Across the entries that follow, tally every line holding the word "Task" and reply with the count alone.
(EXTRACTED INFORMATION begins)
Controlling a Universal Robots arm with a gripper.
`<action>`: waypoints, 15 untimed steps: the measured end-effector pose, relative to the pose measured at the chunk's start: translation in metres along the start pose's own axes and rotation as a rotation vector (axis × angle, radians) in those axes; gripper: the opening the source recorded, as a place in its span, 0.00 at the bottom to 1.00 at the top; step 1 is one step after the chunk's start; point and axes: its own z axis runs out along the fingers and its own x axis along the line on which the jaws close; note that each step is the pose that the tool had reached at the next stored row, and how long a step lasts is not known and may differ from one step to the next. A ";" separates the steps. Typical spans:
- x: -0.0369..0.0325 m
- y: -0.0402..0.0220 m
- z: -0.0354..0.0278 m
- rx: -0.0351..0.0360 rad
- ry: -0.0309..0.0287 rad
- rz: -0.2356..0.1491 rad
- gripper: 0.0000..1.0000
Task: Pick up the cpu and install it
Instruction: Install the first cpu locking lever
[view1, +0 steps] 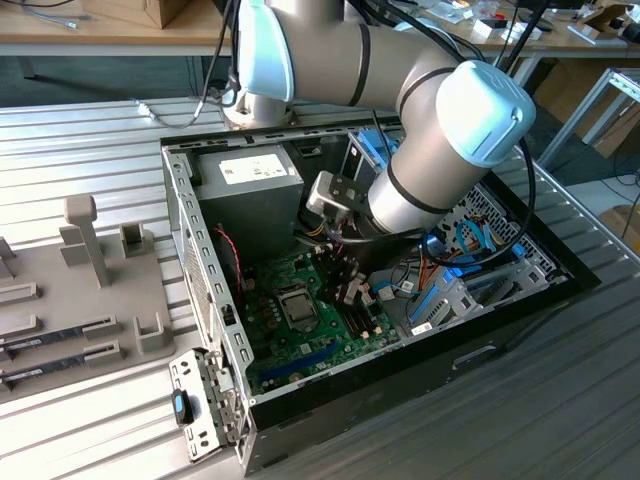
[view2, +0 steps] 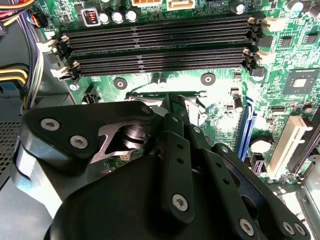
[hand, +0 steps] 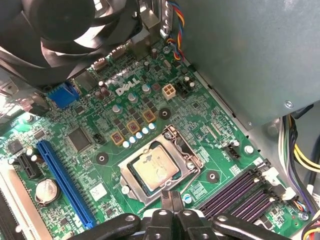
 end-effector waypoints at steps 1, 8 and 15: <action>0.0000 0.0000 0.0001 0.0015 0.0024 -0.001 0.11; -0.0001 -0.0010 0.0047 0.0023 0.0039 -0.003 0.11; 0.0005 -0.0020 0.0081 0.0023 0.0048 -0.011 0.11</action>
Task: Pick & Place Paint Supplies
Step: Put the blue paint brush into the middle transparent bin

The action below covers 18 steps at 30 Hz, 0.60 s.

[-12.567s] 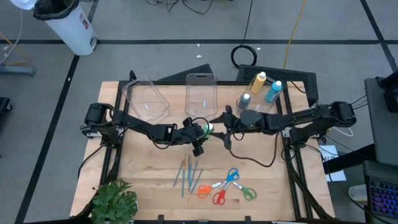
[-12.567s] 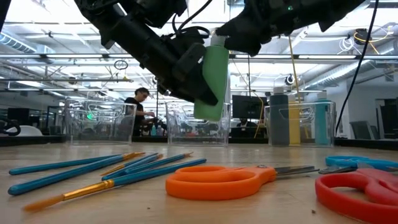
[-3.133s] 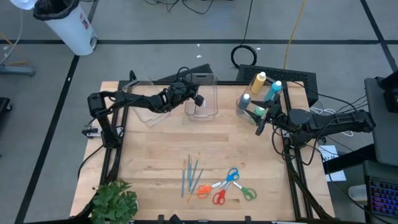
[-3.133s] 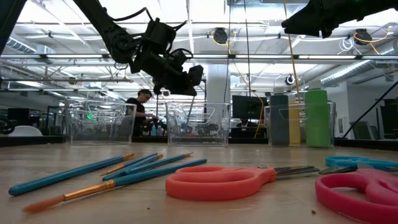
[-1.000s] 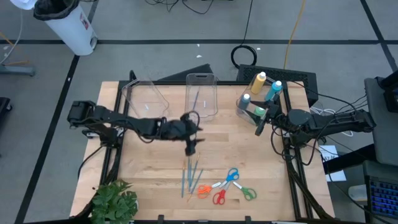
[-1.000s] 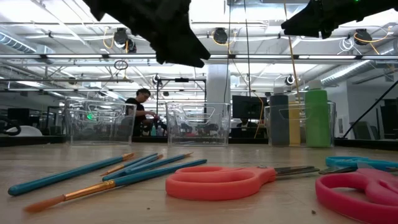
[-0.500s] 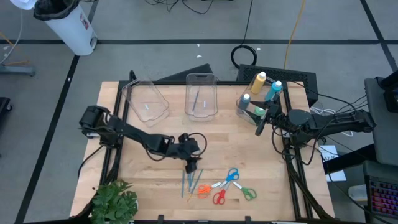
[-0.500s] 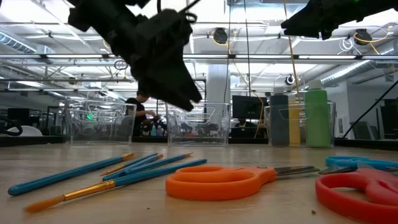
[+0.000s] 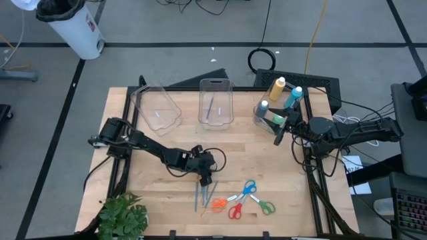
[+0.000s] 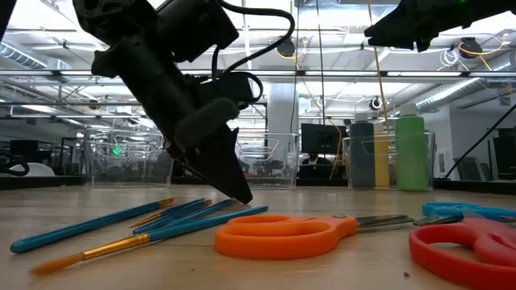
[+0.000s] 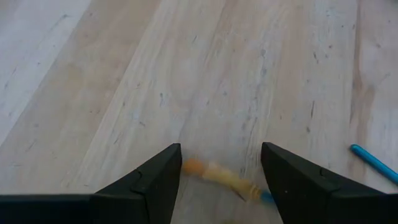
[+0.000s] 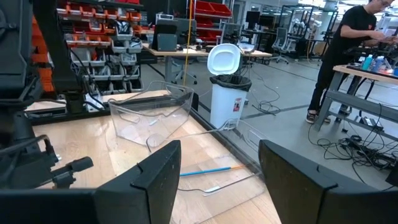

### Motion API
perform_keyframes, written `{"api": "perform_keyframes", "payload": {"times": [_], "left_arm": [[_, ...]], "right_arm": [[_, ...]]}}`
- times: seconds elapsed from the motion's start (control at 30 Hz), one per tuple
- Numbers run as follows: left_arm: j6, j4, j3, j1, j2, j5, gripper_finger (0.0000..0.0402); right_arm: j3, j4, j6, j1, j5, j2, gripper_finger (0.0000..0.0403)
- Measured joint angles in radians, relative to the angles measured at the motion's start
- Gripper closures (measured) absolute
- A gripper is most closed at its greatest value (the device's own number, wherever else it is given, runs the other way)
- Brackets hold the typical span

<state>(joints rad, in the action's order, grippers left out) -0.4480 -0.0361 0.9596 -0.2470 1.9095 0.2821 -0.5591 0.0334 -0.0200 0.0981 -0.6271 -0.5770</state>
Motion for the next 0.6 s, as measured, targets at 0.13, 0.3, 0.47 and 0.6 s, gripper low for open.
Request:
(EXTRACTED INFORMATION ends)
» **OUTPUT FOR THIS EXERCISE**
2